--- Data ---

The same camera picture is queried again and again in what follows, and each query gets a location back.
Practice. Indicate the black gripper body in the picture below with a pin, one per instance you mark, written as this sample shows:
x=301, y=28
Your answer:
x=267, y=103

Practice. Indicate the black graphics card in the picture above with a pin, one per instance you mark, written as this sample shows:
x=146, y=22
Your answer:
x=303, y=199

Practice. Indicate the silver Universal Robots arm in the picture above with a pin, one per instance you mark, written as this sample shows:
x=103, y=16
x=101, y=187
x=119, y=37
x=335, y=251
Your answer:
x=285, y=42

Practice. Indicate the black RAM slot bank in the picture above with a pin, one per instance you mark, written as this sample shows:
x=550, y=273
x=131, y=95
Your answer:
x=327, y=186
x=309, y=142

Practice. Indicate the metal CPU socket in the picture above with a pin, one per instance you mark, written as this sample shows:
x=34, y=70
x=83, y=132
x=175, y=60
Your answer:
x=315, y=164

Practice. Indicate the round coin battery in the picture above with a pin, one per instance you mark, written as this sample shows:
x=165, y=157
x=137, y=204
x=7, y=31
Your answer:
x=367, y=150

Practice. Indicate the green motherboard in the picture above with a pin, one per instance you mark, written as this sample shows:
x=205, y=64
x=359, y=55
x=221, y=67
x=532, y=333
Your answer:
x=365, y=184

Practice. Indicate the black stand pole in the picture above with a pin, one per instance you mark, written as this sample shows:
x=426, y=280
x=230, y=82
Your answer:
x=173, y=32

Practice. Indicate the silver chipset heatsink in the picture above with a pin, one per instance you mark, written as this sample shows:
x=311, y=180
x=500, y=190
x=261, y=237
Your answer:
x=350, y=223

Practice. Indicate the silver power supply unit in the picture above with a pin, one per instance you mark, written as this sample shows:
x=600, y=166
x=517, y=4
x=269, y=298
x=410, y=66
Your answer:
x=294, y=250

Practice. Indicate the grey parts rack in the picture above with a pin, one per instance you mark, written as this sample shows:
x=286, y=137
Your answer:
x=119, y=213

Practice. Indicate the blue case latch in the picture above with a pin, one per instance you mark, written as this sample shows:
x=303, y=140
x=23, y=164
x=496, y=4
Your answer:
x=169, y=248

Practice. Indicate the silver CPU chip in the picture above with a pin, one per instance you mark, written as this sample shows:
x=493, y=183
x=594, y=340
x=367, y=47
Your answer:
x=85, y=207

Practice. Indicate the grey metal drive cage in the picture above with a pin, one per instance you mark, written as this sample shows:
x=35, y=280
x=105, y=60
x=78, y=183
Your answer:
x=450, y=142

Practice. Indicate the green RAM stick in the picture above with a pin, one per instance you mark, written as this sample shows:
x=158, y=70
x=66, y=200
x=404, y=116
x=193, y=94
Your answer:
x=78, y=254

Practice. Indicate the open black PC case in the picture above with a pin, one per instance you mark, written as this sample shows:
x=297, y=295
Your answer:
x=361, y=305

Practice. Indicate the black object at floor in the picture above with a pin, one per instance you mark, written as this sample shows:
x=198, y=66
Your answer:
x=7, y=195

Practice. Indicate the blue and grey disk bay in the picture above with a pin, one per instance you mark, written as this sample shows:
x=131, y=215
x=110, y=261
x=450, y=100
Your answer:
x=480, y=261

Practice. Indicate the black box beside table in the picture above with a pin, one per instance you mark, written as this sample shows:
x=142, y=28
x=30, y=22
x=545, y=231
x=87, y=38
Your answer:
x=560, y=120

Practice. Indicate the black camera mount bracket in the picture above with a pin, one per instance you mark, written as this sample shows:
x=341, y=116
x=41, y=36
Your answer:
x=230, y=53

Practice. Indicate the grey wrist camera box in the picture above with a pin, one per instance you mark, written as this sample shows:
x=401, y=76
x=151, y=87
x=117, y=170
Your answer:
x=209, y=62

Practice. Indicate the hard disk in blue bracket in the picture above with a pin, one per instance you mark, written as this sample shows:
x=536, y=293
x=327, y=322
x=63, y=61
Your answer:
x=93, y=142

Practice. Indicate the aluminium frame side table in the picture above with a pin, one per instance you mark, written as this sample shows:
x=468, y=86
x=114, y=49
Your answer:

---

**What you are asked to do:** A single number is required: how many lines in these records contain "bracket".

**Solution to the problem:** 2